Input material Block Start

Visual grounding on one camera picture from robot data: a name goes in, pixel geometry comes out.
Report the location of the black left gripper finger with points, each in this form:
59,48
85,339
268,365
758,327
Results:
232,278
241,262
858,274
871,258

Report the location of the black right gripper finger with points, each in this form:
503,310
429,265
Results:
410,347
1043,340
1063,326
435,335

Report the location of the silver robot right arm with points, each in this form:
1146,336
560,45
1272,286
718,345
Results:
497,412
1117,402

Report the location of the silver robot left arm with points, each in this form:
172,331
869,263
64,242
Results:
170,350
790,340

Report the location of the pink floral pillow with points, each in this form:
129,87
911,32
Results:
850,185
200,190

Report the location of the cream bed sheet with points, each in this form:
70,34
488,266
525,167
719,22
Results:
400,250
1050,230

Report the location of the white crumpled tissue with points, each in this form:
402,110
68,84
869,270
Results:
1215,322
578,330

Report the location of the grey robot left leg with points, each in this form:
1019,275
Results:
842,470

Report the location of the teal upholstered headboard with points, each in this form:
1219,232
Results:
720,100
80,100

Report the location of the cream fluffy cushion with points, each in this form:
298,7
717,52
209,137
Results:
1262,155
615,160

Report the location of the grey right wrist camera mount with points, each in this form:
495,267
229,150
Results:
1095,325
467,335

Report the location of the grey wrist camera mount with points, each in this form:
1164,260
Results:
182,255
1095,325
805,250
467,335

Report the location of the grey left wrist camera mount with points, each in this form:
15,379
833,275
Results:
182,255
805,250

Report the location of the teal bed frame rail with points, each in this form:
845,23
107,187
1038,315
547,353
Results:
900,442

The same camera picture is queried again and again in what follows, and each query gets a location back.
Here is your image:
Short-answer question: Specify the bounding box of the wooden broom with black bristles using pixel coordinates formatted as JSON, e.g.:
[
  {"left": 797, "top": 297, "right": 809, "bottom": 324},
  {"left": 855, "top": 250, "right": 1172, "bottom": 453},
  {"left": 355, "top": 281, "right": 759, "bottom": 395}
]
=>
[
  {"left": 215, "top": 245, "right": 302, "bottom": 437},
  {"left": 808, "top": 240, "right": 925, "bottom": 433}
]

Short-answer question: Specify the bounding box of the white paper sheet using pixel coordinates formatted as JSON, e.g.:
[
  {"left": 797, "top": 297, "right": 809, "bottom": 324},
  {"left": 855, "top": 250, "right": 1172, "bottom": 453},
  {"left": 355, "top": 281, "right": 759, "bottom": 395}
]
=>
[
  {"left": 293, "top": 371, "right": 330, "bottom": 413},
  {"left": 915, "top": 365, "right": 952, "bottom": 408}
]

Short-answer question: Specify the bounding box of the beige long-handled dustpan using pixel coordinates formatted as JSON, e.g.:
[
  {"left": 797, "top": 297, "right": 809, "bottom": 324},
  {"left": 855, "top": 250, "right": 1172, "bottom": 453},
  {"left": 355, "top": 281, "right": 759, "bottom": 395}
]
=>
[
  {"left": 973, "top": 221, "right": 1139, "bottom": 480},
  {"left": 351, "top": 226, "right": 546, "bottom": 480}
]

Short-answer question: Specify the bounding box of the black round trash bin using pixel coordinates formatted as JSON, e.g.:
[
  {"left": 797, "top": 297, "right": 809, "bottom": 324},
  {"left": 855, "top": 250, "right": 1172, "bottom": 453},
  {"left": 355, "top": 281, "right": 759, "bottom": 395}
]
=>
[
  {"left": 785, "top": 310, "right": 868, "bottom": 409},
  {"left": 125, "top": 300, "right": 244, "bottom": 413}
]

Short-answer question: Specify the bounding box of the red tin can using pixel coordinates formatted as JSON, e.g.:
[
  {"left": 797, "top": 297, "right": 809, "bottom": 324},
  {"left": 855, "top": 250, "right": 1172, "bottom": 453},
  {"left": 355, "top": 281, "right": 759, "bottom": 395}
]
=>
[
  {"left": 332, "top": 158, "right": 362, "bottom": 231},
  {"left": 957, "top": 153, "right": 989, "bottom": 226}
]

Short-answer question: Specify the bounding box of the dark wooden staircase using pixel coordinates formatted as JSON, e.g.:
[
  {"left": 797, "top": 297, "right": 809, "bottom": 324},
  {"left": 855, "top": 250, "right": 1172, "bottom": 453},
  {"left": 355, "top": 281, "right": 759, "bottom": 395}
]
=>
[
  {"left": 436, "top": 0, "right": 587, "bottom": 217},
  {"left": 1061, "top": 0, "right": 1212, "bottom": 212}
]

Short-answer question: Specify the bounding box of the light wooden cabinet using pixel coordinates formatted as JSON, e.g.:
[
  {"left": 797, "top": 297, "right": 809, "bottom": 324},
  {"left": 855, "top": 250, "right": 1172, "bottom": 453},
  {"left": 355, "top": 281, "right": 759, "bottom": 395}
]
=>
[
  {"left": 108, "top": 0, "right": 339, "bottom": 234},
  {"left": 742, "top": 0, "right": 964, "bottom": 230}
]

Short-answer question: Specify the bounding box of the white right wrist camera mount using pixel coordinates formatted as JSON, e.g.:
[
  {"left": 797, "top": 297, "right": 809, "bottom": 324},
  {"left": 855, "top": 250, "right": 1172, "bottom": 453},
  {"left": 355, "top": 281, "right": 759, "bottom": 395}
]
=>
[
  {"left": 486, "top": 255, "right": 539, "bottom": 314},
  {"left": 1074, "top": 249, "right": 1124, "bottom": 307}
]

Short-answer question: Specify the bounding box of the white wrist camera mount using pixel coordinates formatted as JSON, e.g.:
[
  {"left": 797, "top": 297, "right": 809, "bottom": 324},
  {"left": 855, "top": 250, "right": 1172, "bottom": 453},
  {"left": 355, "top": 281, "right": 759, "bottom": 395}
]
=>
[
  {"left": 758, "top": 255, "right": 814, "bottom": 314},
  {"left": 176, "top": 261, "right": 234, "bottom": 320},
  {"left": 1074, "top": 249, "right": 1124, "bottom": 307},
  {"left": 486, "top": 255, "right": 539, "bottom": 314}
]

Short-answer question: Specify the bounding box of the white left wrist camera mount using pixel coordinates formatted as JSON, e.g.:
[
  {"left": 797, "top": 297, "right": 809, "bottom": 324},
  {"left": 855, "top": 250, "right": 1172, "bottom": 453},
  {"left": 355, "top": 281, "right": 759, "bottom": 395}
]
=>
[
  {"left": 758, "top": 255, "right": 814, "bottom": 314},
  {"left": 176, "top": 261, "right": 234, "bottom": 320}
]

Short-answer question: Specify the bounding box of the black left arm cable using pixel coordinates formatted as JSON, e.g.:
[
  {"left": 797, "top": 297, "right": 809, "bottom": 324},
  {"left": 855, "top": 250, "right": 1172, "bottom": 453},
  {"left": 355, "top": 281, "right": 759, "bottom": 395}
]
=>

Input material Block End

Task goal — Print out the whole of the material above exactly.

Your response —
Visual grounding on one camera picture from robot data: a name goes in, pixel geometry comes out.
Report the location of the black left gripper finger with points, each in this form:
59,48
85,339
268,365
758,327
Results:
232,278
241,262
858,274
871,258

Report the location of the black right gripper finger with points, each in this form:
503,310
429,265
Results:
410,347
1043,340
1063,326
435,335

Report the location of the silver robot right arm with points, each in this form:
1146,336
560,45
1272,286
718,345
Results:
497,412
1117,402

Report the location of the silver robot left arm with points, each in this form:
172,331
869,263
64,242
Results:
170,350
790,340

Report the location of the pink floral pillow with points, each in this form:
129,87
911,32
Results:
850,185
200,190

Report the location of the cream bed sheet with points, each in this form:
70,34
488,266
525,167
719,22
Results:
400,250
1050,230

Report the location of the white crumpled tissue with points, each in this form:
402,110
68,84
869,270
Results:
1215,322
578,330

Report the location of the grey robot left leg with points, each in this form:
1019,275
Results:
842,470

Report the location of the teal upholstered headboard with points, each in this form:
1219,232
Results:
720,100
80,100

Report the location of the cream fluffy cushion with points, each in this form:
298,7
717,52
209,137
Results:
1262,155
615,160

Report the location of the grey right wrist camera mount with points, each in this form:
495,267
229,150
Results:
1095,325
467,335

Report the location of the grey wrist camera mount with points, each in this form:
1164,260
Results:
182,255
1095,325
805,250
467,335

Report the location of the grey left wrist camera mount with points, each in this form:
15,379
833,275
Results:
182,255
805,250

Report the location of the teal bed frame rail with points, each in this form:
845,23
107,187
1038,315
547,353
Results:
900,442

The same camera picture is queried again and again in what follows, and each query gets a location back.
Here is your image:
Short-answer question: Specify the bounding box of the wooden broom with black bristles using pixel coordinates formatted as JSON, e.g.:
[
  {"left": 797, "top": 297, "right": 809, "bottom": 324},
  {"left": 855, "top": 250, "right": 1172, "bottom": 453},
  {"left": 355, "top": 281, "right": 759, "bottom": 395}
]
=>
[
  {"left": 215, "top": 245, "right": 302, "bottom": 437},
  {"left": 808, "top": 240, "right": 925, "bottom": 433}
]

Short-answer question: Specify the bounding box of the white paper sheet using pixel coordinates formatted as JSON, e.g.:
[
  {"left": 797, "top": 297, "right": 809, "bottom": 324},
  {"left": 855, "top": 250, "right": 1172, "bottom": 453},
  {"left": 355, "top": 281, "right": 759, "bottom": 395}
]
=>
[
  {"left": 293, "top": 371, "right": 330, "bottom": 413},
  {"left": 915, "top": 365, "right": 952, "bottom": 408}
]

Short-answer question: Specify the bounding box of the beige long-handled dustpan using pixel coordinates formatted as JSON, e.g.:
[
  {"left": 797, "top": 297, "right": 809, "bottom": 324},
  {"left": 855, "top": 250, "right": 1172, "bottom": 453},
  {"left": 355, "top": 281, "right": 759, "bottom": 395}
]
=>
[
  {"left": 973, "top": 221, "right": 1139, "bottom": 480},
  {"left": 351, "top": 226, "right": 546, "bottom": 480}
]

Short-answer question: Specify the bounding box of the black round trash bin using pixel coordinates formatted as JSON, e.g.:
[
  {"left": 797, "top": 297, "right": 809, "bottom": 324},
  {"left": 855, "top": 250, "right": 1172, "bottom": 453},
  {"left": 355, "top": 281, "right": 759, "bottom": 395}
]
=>
[
  {"left": 785, "top": 310, "right": 868, "bottom": 409},
  {"left": 125, "top": 300, "right": 244, "bottom": 413}
]

Short-answer question: Specify the bounding box of the red tin can using pixel coordinates formatted as JSON, e.g.:
[
  {"left": 797, "top": 297, "right": 809, "bottom": 324},
  {"left": 855, "top": 250, "right": 1172, "bottom": 453},
  {"left": 355, "top": 281, "right": 759, "bottom": 395}
]
=>
[
  {"left": 332, "top": 158, "right": 362, "bottom": 231},
  {"left": 957, "top": 153, "right": 989, "bottom": 226}
]

Short-answer question: Specify the bounding box of the dark wooden staircase using pixel coordinates formatted as JSON, e.g.:
[
  {"left": 797, "top": 297, "right": 809, "bottom": 324},
  {"left": 855, "top": 250, "right": 1172, "bottom": 453},
  {"left": 355, "top": 281, "right": 759, "bottom": 395}
]
=>
[
  {"left": 436, "top": 0, "right": 587, "bottom": 217},
  {"left": 1061, "top": 0, "right": 1212, "bottom": 212}
]

Short-answer question: Specify the bounding box of the light wooden cabinet using pixel coordinates formatted as JSON, e.g.:
[
  {"left": 797, "top": 297, "right": 809, "bottom": 324},
  {"left": 855, "top": 250, "right": 1172, "bottom": 453},
  {"left": 355, "top": 281, "right": 759, "bottom": 395}
]
=>
[
  {"left": 108, "top": 0, "right": 339, "bottom": 234},
  {"left": 742, "top": 0, "right": 964, "bottom": 230}
]

Short-answer question: Specify the bounding box of the white right wrist camera mount using pixel coordinates formatted as JSON, e.g.:
[
  {"left": 797, "top": 297, "right": 809, "bottom": 324},
  {"left": 855, "top": 250, "right": 1172, "bottom": 453},
  {"left": 355, "top": 281, "right": 759, "bottom": 395}
]
=>
[
  {"left": 486, "top": 255, "right": 539, "bottom": 314},
  {"left": 1074, "top": 249, "right": 1124, "bottom": 307}
]

Short-answer question: Specify the bounding box of the white wrist camera mount using pixel coordinates formatted as JSON, e.g.:
[
  {"left": 797, "top": 297, "right": 809, "bottom": 324},
  {"left": 855, "top": 250, "right": 1172, "bottom": 453},
  {"left": 355, "top": 281, "right": 759, "bottom": 395}
]
=>
[
  {"left": 758, "top": 255, "right": 814, "bottom": 314},
  {"left": 176, "top": 261, "right": 234, "bottom": 320},
  {"left": 1074, "top": 249, "right": 1124, "bottom": 307},
  {"left": 486, "top": 255, "right": 539, "bottom": 314}
]

Short-answer question: Specify the bounding box of the white left wrist camera mount using pixel coordinates formatted as JSON, e.g.:
[
  {"left": 797, "top": 297, "right": 809, "bottom": 324},
  {"left": 855, "top": 250, "right": 1172, "bottom": 453},
  {"left": 355, "top": 281, "right": 759, "bottom": 395}
]
=>
[
  {"left": 758, "top": 255, "right": 814, "bottom": 314},
  {"left": 176, "top": 261, "right": 234, "bottom": 320}
]

Short-answer question: Specify the bounding box of the black left arm cable using pixel coordinates formatted as JSON, e.g.:
[
  {"left": 797, "top": 297, "right": 809, "bottom": 324},
  {"left": 855, "top": 250, "right": 1172, "bottom": 453},
  {"left": 355, "top": 281, "right": 759, "bottom": 395}
]
=>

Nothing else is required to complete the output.